I thought I would take an extract from my book Emails to Pastor Phil as this week’s weekly reflection. I believe it is very on topic.

It is that time of year again when many Christian Leaders and Pastors start to get stressed and rushed off their feet. Christmas Programmes are being launched. The nativity set has been repainted but is not fully dry, the donkey has gone lame and you have a rooster instead of a lamb. The church roof has sprung a leak and the Kids church leader has informed you that Joseph and Mary have come down with the chicken pox. Your wife has phoned to remind you not to miss your youngest child’s recital at the local school, to be honest you had forgotten. To top it all you haven’t finished your Christmas morning sermon and are tempted to rehash a sermon from 5 years ago, hoping that it will get great reviews and that Mrs Jones who is 87 and never missed a service in fifty years, will not notice,-she will. A hundred other things need to be done and time is running out.
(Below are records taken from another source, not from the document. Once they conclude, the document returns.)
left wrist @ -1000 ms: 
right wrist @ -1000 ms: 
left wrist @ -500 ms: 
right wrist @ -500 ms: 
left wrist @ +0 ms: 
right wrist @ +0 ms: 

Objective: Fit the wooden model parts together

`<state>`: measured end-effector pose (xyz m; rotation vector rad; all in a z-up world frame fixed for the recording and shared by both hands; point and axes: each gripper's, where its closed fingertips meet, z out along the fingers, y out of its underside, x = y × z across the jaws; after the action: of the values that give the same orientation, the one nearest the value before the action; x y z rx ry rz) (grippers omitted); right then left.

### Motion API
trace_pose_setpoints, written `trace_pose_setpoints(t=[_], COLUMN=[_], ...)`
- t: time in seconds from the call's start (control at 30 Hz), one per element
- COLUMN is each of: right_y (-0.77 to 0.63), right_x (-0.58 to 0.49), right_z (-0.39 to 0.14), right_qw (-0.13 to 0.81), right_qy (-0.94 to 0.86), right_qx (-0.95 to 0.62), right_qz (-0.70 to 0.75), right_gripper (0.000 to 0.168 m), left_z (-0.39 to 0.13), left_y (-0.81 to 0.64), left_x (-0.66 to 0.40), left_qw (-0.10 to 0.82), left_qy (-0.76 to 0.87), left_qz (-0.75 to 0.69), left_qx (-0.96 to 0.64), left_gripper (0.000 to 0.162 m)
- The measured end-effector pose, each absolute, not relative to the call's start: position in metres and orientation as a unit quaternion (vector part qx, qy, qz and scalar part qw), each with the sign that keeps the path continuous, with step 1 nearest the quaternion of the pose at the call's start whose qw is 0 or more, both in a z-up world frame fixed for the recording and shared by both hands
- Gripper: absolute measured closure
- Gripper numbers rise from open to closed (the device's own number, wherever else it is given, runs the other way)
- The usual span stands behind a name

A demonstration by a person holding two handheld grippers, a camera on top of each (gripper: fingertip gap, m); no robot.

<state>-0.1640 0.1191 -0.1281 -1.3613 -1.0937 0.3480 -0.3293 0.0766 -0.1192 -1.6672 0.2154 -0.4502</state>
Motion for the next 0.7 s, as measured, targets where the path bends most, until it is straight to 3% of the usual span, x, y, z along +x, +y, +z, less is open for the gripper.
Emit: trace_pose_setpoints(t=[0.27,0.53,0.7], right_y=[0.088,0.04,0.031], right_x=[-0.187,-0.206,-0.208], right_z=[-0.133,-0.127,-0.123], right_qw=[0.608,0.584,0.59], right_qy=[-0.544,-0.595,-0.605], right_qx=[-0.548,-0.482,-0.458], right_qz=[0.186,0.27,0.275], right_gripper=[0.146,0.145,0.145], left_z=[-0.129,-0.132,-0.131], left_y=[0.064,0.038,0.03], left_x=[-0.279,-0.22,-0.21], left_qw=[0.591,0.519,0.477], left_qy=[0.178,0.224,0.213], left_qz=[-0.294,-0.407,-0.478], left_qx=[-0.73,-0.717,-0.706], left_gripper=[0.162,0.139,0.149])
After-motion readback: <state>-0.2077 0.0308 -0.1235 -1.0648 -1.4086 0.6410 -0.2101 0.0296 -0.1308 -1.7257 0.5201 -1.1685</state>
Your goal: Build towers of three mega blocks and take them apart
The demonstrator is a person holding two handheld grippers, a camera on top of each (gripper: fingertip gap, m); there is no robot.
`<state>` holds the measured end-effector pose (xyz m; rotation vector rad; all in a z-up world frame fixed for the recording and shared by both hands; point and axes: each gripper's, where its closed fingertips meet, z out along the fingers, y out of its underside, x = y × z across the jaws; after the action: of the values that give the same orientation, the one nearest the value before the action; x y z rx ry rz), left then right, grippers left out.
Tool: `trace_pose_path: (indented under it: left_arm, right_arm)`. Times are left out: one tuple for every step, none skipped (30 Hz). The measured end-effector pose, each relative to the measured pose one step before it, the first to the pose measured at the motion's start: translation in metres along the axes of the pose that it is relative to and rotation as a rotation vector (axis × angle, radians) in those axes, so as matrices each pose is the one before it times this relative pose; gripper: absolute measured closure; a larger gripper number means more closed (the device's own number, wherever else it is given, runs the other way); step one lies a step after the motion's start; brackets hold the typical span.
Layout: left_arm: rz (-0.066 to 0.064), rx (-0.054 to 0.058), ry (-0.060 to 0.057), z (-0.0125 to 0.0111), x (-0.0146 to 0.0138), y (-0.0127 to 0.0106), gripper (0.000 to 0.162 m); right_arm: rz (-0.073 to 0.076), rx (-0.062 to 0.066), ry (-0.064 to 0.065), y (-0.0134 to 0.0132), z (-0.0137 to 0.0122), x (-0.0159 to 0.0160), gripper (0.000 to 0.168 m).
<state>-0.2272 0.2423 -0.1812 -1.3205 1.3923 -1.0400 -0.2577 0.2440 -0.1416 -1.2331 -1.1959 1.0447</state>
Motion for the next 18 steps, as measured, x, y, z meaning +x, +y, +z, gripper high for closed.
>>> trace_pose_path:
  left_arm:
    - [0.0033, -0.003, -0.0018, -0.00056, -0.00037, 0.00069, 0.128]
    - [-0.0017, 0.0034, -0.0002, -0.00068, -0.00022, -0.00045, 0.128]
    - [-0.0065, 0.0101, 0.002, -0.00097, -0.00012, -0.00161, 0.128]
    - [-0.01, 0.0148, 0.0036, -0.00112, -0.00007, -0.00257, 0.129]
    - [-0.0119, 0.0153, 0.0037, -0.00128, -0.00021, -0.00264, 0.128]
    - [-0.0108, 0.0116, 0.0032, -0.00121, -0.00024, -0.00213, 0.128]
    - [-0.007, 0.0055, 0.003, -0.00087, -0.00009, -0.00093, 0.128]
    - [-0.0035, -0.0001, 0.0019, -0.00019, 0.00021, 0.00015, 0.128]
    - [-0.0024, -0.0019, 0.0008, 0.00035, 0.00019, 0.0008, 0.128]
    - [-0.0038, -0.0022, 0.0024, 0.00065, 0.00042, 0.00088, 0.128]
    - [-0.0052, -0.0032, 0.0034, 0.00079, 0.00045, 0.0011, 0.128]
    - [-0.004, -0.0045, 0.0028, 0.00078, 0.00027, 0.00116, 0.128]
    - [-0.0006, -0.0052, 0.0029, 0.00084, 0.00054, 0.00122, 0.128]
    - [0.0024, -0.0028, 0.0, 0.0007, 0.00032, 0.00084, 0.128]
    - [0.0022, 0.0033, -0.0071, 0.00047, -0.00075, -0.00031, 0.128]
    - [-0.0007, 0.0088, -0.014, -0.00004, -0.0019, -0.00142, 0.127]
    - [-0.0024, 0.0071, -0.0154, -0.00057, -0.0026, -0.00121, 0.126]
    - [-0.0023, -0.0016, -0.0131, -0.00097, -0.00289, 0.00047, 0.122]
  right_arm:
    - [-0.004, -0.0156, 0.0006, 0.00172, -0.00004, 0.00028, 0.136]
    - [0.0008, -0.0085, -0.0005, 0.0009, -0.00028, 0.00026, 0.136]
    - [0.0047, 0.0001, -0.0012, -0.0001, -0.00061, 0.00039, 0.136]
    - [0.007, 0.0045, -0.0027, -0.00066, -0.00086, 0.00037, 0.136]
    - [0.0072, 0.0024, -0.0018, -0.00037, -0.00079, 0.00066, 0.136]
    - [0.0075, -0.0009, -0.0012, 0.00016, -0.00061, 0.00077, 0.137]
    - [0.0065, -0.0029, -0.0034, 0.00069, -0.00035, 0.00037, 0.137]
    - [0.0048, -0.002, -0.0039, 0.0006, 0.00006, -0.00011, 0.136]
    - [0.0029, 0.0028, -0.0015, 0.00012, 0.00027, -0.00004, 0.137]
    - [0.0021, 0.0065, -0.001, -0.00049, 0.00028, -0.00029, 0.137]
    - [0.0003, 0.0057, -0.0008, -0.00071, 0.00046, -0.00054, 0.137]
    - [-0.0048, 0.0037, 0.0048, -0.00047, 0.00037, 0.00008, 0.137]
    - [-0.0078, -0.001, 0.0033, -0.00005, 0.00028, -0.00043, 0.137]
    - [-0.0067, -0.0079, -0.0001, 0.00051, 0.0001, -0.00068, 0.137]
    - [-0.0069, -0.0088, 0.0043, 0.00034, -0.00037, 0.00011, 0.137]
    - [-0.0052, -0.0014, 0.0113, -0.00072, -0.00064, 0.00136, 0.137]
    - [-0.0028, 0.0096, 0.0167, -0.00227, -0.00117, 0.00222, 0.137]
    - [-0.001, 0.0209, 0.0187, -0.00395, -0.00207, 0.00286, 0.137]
But take a moment just to pause, breathe and think about the Christmas story and what you need to do during this season, to set you up for the coming year. To make sure you stay on the right side of life and family and congregation, here are three things to remember.

 Time:

The best gift that any Christian Leader or Pastor can give anyone this Christmas is TIME. It isn’t about the sermon or the programs; it’s about spending time with people and family. The sermon, the leak, the hundred other problems are not important. Your Kids Church team will handle the nativity. Your wife, your children and people are important. So spend time with them. Spend time hearing them, laughing with them and interacting with them.

Memories:

Create memories, create them with your children and with your wife, so that in the years to come when you sit around another Christmas table they will say “Dad, Mom do you remember when this happened or when dad did……”  Your children will not resent the time you spent on church things, if you take time to make memories with them, make the effort to create Christmas family traditions. Laugh with your congregation, listen to them. Let them, in the years to come remember the time you sat with them and really got to know them. Share a joke with Mrs Jones. Memories are more important than sermons. My own children remember sitting on the floor at the front of the church listening avidly to the pastor’s storytelling, as he too sat crossed legged on the floor with them. They would giggle and point at his socks because every year he wore an odd pair of Christmas themed socks, even now some thirty years later they still remember and tell the story to their children.

Stay Focused:

The season is about Jesus about the fact that God, in his infinity, packaged himself in the form of a helpless child, who would one day save the world. The reason for the season is always about Jesus never the short, overweight white bearded man with rosy cheeks in a red suit and with a coca cola bottle in his hand.